_Task description_
Respond with nothing but the number of lines in this data that include the word "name".

*** Block opens ***

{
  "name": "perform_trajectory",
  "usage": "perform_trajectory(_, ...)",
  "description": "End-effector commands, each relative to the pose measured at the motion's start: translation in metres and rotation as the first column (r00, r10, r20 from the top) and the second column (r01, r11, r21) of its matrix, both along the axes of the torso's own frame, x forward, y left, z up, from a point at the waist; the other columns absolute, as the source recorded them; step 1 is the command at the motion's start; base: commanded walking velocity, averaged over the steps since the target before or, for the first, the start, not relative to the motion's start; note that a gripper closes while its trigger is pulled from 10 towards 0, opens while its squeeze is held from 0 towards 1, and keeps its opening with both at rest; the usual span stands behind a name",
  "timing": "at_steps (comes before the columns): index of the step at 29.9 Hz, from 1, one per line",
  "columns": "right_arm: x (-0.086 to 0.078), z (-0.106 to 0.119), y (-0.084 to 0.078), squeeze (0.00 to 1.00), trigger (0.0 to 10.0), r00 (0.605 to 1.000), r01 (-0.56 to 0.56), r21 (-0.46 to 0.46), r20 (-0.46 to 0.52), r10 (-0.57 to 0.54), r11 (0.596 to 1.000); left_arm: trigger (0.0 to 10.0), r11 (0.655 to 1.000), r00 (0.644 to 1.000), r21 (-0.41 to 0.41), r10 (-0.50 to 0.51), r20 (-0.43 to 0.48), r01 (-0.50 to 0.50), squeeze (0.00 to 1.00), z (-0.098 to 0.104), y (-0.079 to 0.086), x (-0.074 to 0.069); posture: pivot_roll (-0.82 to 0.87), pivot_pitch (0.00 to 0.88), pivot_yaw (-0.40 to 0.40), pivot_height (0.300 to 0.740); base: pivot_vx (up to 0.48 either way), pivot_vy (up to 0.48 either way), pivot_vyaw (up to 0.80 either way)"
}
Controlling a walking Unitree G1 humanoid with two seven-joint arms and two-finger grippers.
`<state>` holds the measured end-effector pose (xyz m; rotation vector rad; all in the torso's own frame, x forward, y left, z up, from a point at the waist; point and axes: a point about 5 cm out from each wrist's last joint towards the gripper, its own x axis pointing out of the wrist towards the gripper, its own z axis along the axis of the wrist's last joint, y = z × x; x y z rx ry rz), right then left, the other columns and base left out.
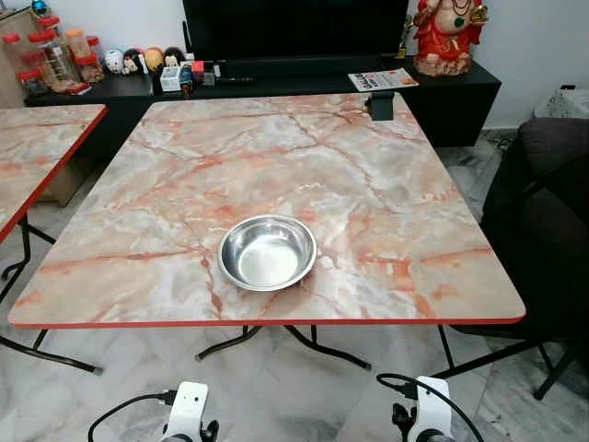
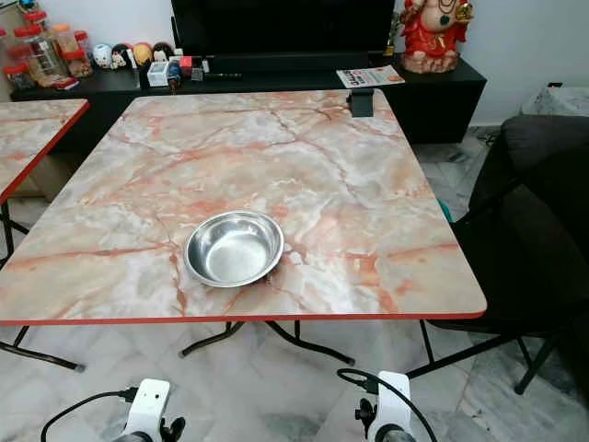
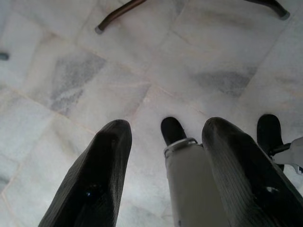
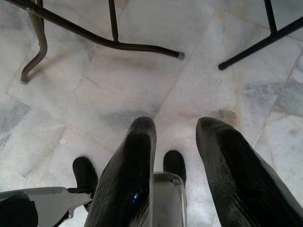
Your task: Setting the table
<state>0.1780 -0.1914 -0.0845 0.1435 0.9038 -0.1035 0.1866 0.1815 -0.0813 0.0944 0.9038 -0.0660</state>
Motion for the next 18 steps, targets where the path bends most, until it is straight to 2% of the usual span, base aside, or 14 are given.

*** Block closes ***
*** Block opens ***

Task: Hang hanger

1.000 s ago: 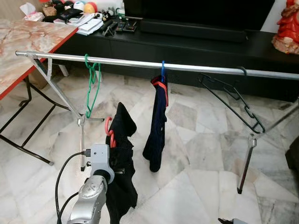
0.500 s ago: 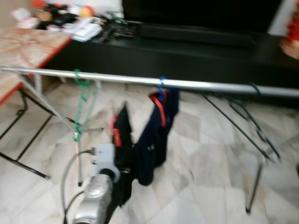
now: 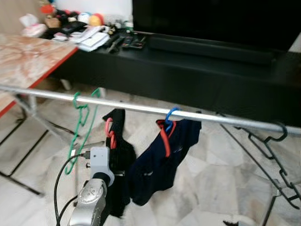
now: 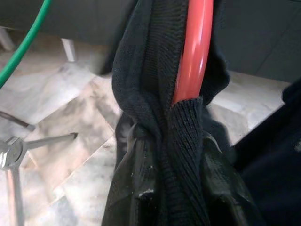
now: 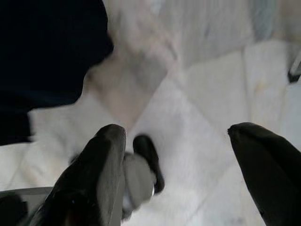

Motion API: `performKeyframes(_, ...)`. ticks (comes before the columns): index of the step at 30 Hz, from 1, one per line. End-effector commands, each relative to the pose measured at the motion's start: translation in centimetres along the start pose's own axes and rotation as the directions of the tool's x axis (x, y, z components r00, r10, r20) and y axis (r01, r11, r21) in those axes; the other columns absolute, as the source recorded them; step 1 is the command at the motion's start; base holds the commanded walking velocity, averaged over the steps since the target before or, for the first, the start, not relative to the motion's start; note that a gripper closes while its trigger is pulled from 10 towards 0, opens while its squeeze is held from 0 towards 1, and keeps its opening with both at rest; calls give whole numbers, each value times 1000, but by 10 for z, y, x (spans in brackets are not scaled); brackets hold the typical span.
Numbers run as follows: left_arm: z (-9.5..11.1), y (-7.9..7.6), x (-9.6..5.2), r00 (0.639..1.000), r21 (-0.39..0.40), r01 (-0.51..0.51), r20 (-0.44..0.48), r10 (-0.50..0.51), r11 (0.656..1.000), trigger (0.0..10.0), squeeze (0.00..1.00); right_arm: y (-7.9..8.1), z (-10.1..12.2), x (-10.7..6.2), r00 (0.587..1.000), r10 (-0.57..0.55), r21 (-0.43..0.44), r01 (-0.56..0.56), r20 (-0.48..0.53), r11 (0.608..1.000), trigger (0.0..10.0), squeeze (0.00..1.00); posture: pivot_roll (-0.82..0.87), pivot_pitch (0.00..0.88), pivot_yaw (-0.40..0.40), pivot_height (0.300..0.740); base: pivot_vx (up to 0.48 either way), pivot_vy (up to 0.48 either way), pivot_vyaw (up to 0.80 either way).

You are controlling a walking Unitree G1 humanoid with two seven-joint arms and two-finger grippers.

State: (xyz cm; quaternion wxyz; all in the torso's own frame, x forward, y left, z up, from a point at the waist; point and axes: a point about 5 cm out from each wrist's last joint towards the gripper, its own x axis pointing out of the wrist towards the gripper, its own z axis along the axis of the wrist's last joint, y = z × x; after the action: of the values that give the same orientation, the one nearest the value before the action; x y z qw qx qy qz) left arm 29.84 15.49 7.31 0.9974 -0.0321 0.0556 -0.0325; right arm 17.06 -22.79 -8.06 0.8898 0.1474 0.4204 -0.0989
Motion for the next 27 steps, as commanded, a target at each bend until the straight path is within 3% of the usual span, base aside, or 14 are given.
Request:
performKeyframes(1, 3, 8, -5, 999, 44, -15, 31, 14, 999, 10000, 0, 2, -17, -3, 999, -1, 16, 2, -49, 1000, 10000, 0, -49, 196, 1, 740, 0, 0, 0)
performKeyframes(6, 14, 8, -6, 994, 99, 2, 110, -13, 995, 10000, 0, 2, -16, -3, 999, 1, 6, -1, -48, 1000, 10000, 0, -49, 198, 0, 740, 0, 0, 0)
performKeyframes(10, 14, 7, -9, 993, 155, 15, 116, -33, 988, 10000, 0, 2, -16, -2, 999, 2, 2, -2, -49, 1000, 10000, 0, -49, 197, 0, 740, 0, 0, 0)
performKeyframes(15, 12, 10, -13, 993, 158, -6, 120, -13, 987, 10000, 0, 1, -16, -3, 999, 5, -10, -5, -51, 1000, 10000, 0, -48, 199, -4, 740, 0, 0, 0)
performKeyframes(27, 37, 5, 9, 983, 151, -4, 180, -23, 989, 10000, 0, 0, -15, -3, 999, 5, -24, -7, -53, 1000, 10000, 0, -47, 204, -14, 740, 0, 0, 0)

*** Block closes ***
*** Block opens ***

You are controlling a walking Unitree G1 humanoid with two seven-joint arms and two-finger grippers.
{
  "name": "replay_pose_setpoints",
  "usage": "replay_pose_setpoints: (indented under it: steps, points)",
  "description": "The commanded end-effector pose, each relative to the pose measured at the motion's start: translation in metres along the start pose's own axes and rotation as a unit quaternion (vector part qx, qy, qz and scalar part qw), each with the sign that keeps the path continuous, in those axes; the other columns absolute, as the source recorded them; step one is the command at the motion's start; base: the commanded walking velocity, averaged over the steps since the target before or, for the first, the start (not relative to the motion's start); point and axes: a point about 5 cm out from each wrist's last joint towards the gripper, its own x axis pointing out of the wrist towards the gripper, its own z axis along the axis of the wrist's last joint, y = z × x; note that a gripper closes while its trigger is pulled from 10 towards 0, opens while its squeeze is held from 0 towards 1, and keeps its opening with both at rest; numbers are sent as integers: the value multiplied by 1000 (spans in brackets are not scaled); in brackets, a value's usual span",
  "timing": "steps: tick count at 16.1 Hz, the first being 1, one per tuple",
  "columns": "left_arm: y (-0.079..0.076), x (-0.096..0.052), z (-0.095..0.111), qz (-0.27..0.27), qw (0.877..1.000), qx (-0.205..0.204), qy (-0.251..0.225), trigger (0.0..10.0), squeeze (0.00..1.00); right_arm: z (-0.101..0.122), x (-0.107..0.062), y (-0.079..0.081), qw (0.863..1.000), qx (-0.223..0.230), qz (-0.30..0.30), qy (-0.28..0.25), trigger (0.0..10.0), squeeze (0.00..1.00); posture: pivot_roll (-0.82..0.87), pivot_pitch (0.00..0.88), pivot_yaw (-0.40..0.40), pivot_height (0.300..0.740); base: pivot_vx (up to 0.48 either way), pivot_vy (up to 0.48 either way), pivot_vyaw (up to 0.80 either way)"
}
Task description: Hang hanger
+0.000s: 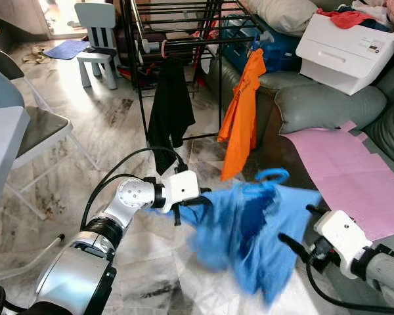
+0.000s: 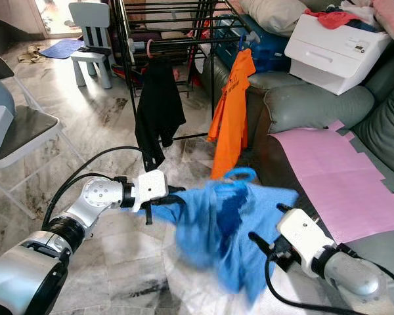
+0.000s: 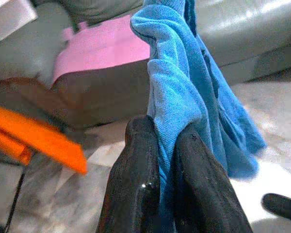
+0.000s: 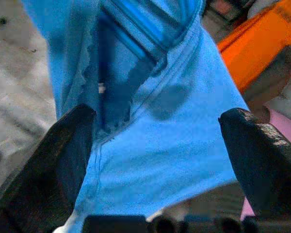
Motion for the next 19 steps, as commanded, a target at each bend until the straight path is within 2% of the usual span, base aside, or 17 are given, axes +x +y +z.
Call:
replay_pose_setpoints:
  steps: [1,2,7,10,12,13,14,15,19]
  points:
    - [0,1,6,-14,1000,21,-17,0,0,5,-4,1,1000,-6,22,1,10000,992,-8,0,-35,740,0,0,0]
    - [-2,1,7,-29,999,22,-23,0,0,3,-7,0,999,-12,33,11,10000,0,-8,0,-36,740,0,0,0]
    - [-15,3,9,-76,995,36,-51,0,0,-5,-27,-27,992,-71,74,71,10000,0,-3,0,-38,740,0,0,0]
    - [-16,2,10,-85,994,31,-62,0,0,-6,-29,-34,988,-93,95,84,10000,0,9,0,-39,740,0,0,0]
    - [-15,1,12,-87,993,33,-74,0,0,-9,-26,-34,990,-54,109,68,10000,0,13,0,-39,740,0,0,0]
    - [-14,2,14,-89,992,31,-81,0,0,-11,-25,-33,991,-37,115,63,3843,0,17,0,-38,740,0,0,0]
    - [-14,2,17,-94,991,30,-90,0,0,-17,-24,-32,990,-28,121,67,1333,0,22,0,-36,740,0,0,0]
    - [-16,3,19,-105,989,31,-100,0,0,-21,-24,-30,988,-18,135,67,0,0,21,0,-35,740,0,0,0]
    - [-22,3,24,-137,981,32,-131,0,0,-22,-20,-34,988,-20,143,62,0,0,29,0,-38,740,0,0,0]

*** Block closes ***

_Solved problem_
3